Sometimes just doing a little bit at a time just isn’t enough. It will be a new years resolution to put some more time into this, but as such I have really wore myself thin towards the end of 2019. Hopefully I can get this last test in before the new year. It makes sense anyway, the building is set to open in Spring 2020!
In terms of readings, thought I would go back to the basics and just understand how exactly I can tie AR into my idea. And so:
- What is Augmented Reality
“The AR system will need to understand reality and reconstruct it to create its digital twin.”
I believe the idea of a digital twin is very prevalent in the AEC industry already. There’s already documentation out there that having a digital twin of your building is very crucial to better management, coordination and maintenance.
- How can augmented reality be used in education?
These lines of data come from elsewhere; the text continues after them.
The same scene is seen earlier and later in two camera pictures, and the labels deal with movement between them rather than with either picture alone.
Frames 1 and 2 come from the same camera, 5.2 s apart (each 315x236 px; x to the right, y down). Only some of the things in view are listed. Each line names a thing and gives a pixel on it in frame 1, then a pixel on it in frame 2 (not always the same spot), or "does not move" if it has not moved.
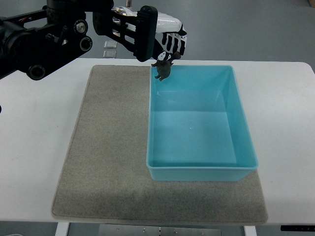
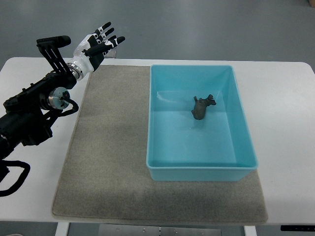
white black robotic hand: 171,37 -> 92,50
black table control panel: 298,228 does not move
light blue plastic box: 197,130 does not move
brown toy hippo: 164,67 -> 201,105
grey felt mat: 103,176 does not move
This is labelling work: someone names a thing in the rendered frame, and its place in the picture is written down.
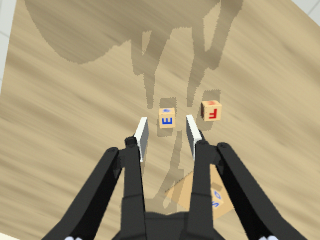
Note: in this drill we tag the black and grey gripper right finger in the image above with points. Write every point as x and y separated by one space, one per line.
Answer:
259 217

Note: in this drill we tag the wooden letter block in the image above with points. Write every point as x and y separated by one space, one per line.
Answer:
167 118
211 111
217 199

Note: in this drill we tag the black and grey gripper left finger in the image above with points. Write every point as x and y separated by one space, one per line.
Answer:
83 217

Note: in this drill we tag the tan flat mat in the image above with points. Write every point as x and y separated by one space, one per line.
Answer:
181 192

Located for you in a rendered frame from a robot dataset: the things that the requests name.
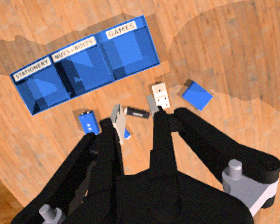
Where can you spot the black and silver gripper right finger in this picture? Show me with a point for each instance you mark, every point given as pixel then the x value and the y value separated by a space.
pixel 246 173

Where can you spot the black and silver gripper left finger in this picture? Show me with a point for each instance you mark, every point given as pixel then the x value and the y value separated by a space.
pixel 67 188

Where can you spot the blue nine-volt battery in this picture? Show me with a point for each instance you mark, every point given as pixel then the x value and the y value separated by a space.
pixel 89 122

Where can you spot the black aa battery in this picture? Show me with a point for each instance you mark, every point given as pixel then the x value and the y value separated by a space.
pixel 137 113

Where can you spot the blue aa battery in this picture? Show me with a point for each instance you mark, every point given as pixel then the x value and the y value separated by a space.
pixel 127 135

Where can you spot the white domino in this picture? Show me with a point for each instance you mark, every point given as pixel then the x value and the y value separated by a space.
pixel 160 95

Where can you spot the blue three-compartment bin rack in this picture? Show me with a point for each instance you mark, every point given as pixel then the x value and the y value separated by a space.
pixel 80 68
If you can’t beat the system, join em. Education was actually one of the areas I wanted my little app to work in. I think it would be very cool, at least for architecture students or alternate interested parties to have the option to learn more with AR.
“Once AR becomes more widely available, teachers can then augment their field trips to add layers of learning and interaction to the day’s activity.”
I also think part of the reason I’m more interested in AR is because it has some roots in reality. There is both the digital and physical realm to work within.
This is also an important point –
“A growing number of educators are prioritizing learning that encourages problem-solving, collaboration and creation to better prepare students for the future. “
Being able to access critical thinking skills seems less and less a priority in the younger generation with the adaptation of go-to technology. If technology can once again bring back those helpful life-long skills, I am all for it.